L’Ange capricieux (1998)

L’Ange capricieux est un documentaire. La figure centrale est Colin Kane. Colin est un homme de mon âge; nous venons du même monde et avons vécu plusieurs expériences semblables. A un certain moment, nos vies ont pris des tournants opposés et Colin est tombé au plus bas dans l’alcool et la drogue. La situation de Colin n’a rien d’exceptionnel mais cette personne s’avère être un informateur très articulé. Il a vraiment pris au sérieux l’idée de ce film comme si celui-ci pouvait constituer une forme de thérapie artistique, participer à sa guérison. Il s’agissait aussi pour lui d’une performance. Colin est d’une franchise brutale et très critique par rapport au système médical. En même temps, comme vous pourrez le voir, et alors même qu’il déclame, Colin sort quelquefois de la peau de son personnage et de son rôle de sujet documentaire.
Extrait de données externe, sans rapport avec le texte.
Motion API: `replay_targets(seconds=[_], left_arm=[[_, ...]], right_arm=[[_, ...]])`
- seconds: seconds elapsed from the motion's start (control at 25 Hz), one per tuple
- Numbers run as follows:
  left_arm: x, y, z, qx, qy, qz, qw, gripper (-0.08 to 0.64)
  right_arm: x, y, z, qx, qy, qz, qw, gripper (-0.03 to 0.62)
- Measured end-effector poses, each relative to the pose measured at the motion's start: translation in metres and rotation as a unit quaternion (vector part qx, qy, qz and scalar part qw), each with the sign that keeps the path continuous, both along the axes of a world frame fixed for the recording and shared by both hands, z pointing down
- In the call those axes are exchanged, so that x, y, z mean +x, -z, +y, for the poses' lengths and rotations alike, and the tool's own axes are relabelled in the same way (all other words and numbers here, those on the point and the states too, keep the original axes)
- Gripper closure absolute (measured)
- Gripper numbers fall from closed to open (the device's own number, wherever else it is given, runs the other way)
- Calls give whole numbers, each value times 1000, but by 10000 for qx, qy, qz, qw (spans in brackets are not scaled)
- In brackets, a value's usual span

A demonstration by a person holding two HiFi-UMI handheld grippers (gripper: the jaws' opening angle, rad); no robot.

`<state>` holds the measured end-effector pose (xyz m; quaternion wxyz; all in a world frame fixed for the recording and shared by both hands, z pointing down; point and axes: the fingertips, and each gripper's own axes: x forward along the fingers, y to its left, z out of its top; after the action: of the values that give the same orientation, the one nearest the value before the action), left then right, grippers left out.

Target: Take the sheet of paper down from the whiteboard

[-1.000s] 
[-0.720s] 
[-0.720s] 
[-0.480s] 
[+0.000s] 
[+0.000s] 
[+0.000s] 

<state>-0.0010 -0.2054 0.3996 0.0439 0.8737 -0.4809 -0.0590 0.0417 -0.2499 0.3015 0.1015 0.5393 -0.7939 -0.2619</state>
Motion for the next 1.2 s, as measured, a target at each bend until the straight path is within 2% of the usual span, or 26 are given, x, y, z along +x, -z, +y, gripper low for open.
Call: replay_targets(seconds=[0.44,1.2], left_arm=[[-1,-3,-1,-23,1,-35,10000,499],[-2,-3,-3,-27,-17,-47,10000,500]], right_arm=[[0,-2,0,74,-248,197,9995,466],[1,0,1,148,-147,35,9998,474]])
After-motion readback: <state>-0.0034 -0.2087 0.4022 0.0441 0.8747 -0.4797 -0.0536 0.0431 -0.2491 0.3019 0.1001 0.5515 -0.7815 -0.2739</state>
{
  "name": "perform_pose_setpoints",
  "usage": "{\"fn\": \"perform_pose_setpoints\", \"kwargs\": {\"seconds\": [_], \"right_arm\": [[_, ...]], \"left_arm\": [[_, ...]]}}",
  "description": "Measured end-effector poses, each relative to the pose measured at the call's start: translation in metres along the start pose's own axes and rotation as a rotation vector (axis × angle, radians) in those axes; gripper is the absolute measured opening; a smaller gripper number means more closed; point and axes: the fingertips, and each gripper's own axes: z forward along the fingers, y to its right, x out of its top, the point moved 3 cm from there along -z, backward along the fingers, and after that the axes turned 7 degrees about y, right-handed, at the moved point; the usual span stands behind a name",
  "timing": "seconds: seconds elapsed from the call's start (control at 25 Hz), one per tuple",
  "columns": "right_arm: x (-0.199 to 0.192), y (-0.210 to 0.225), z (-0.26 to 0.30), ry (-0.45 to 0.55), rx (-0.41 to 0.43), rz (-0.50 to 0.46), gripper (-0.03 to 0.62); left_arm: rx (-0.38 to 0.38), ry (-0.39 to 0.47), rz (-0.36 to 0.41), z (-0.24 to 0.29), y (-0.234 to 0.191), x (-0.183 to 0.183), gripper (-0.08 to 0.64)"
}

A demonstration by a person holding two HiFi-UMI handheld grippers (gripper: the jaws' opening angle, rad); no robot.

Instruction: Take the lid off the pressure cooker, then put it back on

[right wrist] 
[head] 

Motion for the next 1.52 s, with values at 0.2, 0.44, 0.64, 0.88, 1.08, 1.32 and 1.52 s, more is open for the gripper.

Ce glissement correspond précisément à une forme de rupture que le cinéma documentaire traditionnel tend à éluder.

Karaoke (1998)

en-tete

Karaoke est tout court – juste trois minutes. Cette bande fait partie d’une série sur laquelle je travaille actuellement, plus photographique que cinématographique. J’appelle cela des Moving Stills.